> **EXERCISE REQUIREMENTS**
Taking each line of the material below in turn, count those containing the string "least". Provide the number alone.

> **INFORMATION PROVIDED**
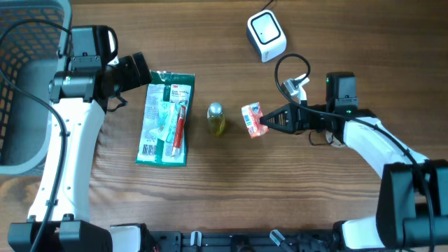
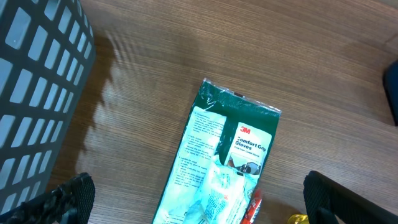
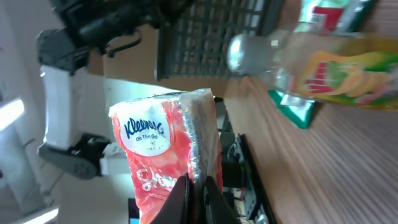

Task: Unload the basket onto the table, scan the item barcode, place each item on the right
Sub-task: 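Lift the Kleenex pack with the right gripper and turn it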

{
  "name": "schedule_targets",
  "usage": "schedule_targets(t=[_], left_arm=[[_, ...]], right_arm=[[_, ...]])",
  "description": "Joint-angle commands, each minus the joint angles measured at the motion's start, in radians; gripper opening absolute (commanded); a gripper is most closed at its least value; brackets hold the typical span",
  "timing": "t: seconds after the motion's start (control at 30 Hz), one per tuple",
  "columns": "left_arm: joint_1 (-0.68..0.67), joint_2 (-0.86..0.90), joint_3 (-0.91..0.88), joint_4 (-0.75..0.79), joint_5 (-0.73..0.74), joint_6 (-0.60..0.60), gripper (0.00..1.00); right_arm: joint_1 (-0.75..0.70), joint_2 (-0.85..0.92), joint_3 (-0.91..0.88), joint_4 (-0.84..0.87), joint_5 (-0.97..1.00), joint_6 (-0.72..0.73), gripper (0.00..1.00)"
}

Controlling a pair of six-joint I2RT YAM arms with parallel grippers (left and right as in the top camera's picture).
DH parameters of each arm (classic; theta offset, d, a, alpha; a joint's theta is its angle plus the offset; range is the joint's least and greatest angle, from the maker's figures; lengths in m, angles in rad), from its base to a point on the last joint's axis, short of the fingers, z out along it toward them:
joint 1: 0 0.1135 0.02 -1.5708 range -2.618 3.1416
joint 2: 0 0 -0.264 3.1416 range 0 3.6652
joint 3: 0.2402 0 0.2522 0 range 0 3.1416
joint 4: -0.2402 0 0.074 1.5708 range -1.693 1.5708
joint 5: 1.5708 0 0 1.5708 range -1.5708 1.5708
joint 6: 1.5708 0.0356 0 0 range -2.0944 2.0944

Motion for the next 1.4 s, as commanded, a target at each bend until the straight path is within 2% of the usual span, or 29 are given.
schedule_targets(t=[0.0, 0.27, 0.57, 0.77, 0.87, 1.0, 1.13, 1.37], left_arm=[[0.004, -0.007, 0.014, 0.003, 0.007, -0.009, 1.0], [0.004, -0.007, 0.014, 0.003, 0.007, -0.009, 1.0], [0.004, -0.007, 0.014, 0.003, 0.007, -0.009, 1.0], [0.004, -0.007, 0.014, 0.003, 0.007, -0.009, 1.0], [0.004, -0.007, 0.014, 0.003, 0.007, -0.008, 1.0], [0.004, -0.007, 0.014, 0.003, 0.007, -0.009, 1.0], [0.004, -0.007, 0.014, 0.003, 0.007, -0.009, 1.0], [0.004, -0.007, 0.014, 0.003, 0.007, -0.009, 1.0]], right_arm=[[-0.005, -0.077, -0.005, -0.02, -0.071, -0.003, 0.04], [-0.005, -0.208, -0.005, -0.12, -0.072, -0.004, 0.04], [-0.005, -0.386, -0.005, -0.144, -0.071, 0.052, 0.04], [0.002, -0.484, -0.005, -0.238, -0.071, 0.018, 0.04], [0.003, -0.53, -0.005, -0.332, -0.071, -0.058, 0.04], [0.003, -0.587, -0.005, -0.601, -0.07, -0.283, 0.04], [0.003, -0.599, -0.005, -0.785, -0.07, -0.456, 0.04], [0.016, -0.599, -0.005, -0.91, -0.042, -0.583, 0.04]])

> **YOUR SOLUTION**
2